• _Exercise brief_
Using the data below, set down every line from the one containing "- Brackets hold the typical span" through the one containing "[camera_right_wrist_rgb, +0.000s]", inclusive and unchanged. Pictures are to be skipped.

[Start of Attachment]

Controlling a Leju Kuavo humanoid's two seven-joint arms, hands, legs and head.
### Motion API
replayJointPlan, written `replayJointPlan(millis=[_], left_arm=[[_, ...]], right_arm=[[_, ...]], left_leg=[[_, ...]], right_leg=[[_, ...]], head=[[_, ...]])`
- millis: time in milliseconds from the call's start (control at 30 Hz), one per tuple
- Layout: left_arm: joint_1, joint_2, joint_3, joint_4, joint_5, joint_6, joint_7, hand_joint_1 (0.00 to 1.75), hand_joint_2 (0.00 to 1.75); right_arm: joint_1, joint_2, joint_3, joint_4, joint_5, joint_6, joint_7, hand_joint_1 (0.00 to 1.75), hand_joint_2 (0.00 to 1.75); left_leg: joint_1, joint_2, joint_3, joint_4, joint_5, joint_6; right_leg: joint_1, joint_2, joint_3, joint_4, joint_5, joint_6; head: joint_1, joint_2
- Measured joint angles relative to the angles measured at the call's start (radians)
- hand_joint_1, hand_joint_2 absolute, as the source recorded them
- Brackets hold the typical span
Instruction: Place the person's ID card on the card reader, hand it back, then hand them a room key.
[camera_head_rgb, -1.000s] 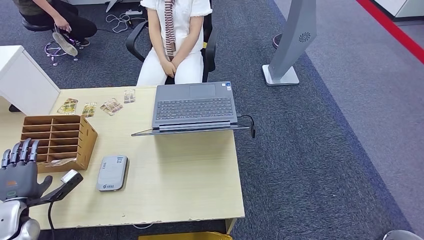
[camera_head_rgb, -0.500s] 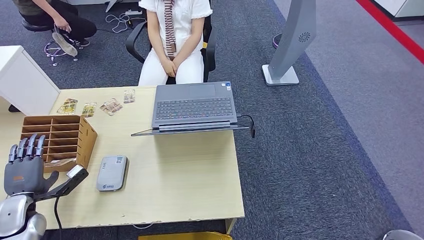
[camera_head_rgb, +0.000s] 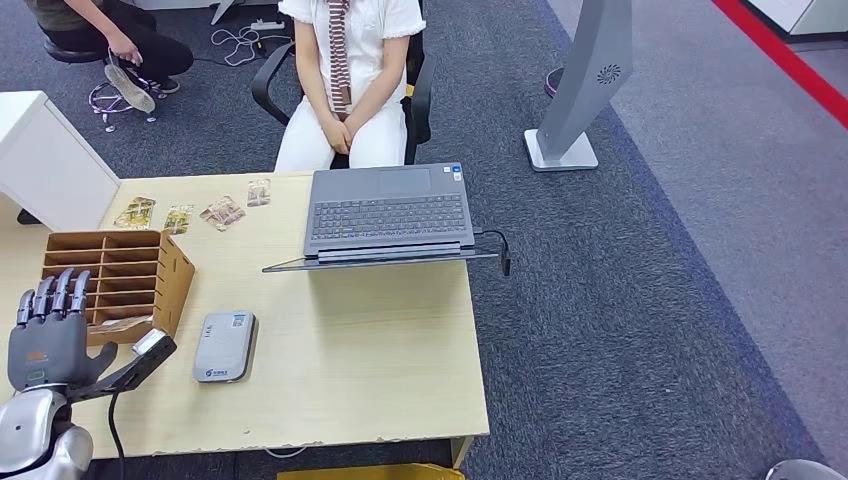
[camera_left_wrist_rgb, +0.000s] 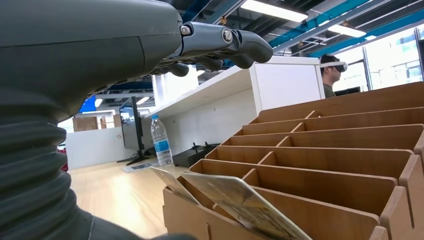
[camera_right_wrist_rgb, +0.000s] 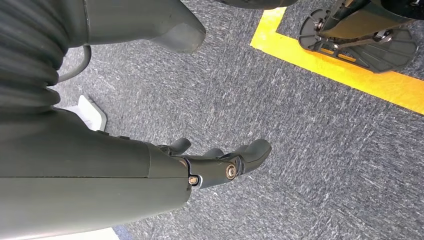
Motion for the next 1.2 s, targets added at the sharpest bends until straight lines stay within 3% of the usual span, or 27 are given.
replayJointPlan(millis=[133,267,633,1200], left_arm=[[0.001,0.000,0.000,0.000,0.000,-0.006,0.002,0.45,1.75],[0.001,0.000,0.000,0.000,0.001,-0.007,0.002,1.75,1.75],[0.007,0.003,0.000,-0.004,0.038,-0.072,0.004,1.75,1.75],[0.016,0.012,0.000,-0.026,0.057,-0.089,-0.011,1.75,1.75]], right_arm=[[0.000,0.000,0.000,0.000,0.000,0.000,-0.001,0.00,1.75],[0.000,0.000,0.000,0.000,0.000,0.000,-0.002,0.00,1.75],[0.000,0.000,-0.002,0.000,-0.005,-0.002,-0.009,0.00,1.75],[-0.003,0.000,-0.025,0.000,-0.013,-0.002,-0.021,0.00,1.75]], left_leg=[[0.000,0.000,0.000,0.000,0.000,0.000],[0.000,0.000,0.000,0.000,0.000,0.000],[0.000,0.000,0.000,0.000,0.000,0.000],[0.000,0.000,0.000,0.000,0.000,0.000]], right_leg=[[0.000,0.000,0.000,0.000,0.000,0.000],[0.000,0.000,0.000,0.000,0.000,0.000],[0.000,0.000,0.000,0.000,0.000,0.000],[0.000,0.000,0.000,0.000,0.000,0.000]], head=[[0.000,0.000],[0.000,0.000],[0.000,0.000],[0.000,0.000]])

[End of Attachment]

• _Answer space_
- Brackets hold the typical span
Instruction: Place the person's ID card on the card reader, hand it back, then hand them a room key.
[camera_head_rgb, -1.000s] 
[camera_head_rgb, -0.500s] 
[camera_head_rgb, +0.000s] 
[camera_left_wrist_rgb, +0.000s] 
[camera_right_wrist_rgb, +0.000s] 

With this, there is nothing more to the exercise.